**EXERCISE DETAILS**
Beneath this line are the data; copy exactly the part of them that opens with the line containing "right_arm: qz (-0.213" and closes with the line containing "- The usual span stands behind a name", and only that part.

**DATA SHOWN**
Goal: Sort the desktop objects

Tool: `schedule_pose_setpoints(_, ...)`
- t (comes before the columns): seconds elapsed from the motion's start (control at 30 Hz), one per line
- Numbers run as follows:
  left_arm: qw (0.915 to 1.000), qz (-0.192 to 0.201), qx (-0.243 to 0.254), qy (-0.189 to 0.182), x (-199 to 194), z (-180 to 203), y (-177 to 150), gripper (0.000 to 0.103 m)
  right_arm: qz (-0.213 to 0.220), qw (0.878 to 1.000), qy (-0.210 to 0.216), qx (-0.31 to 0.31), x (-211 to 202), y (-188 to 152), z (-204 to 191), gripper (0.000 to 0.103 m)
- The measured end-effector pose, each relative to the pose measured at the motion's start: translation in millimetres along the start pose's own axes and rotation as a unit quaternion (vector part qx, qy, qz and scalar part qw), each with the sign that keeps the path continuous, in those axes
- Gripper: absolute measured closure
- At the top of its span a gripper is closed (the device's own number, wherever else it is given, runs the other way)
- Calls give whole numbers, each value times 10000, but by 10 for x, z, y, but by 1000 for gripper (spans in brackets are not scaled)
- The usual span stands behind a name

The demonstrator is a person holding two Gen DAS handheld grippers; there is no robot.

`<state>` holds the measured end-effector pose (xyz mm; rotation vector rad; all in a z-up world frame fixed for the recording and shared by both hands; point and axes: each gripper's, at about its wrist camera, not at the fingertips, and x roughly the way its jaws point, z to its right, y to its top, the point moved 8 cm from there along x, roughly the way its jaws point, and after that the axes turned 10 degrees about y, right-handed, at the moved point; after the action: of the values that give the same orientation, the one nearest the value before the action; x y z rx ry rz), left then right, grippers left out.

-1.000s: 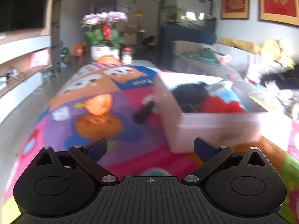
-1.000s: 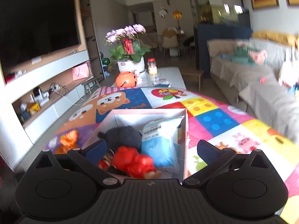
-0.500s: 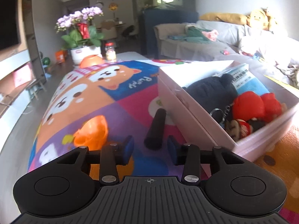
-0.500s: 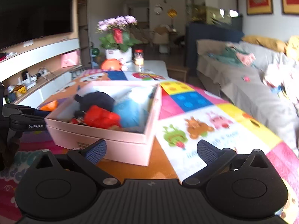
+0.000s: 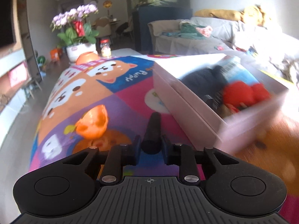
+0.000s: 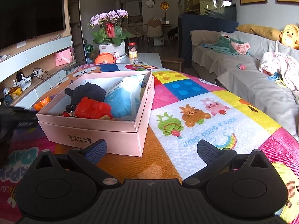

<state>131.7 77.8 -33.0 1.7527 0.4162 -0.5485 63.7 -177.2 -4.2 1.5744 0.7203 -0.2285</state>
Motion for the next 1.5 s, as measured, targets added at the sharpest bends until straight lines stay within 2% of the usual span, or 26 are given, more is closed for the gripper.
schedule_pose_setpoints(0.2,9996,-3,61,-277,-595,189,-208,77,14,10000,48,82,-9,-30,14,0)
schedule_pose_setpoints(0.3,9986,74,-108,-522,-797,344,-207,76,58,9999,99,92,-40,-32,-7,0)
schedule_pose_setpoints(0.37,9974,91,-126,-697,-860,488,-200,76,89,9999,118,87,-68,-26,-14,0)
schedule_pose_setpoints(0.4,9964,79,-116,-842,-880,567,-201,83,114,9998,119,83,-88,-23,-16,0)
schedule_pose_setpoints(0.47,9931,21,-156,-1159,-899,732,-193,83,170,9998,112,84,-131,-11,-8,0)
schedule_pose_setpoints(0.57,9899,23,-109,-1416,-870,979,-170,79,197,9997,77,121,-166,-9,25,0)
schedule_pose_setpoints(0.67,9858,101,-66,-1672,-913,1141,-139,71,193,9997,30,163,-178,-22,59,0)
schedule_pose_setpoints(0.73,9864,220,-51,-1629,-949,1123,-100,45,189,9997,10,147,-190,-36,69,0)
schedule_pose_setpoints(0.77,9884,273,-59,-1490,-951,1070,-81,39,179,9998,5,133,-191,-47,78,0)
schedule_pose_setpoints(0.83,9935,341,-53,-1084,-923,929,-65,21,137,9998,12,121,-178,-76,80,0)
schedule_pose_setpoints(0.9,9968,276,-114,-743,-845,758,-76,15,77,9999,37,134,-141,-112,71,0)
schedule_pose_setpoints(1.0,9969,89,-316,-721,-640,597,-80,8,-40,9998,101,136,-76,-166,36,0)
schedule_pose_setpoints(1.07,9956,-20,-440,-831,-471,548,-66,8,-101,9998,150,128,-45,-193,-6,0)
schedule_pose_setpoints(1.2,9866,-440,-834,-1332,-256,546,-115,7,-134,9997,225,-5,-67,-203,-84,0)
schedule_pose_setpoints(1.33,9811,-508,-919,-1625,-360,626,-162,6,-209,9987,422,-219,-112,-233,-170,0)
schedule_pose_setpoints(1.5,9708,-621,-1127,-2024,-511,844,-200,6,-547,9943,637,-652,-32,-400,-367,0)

**RESULT**
  right_arm: qz (-0.213 to 0.220), qw (0.878 to 1.000), qy (-0.210 to 0.216), qx (-0.31 to 0.31), x (-211 to 202), y (-188 to 152), z (-204 to 191), gripper (0.000 to 0.103 m)
- The measured end-effector pose, each relative to the pose measured at the motion's start: translation in millimetres along the start pose's own axes and rotation as a unit quaternion (vector part qx, qy, qz and scalar part qw), each with the sign that keeps the path continuous, in those axes
- Gripper: absolute measured closure
- At the top of its span a gripper is closed (the device's own number, wherever else it is given, runs the other way)
- Calls give whole numbers, each value times 10000, but by 10 for x, z, y, but by 1000 for gripper (spans in brackets are not scaled)
- The usual span stands behind a name

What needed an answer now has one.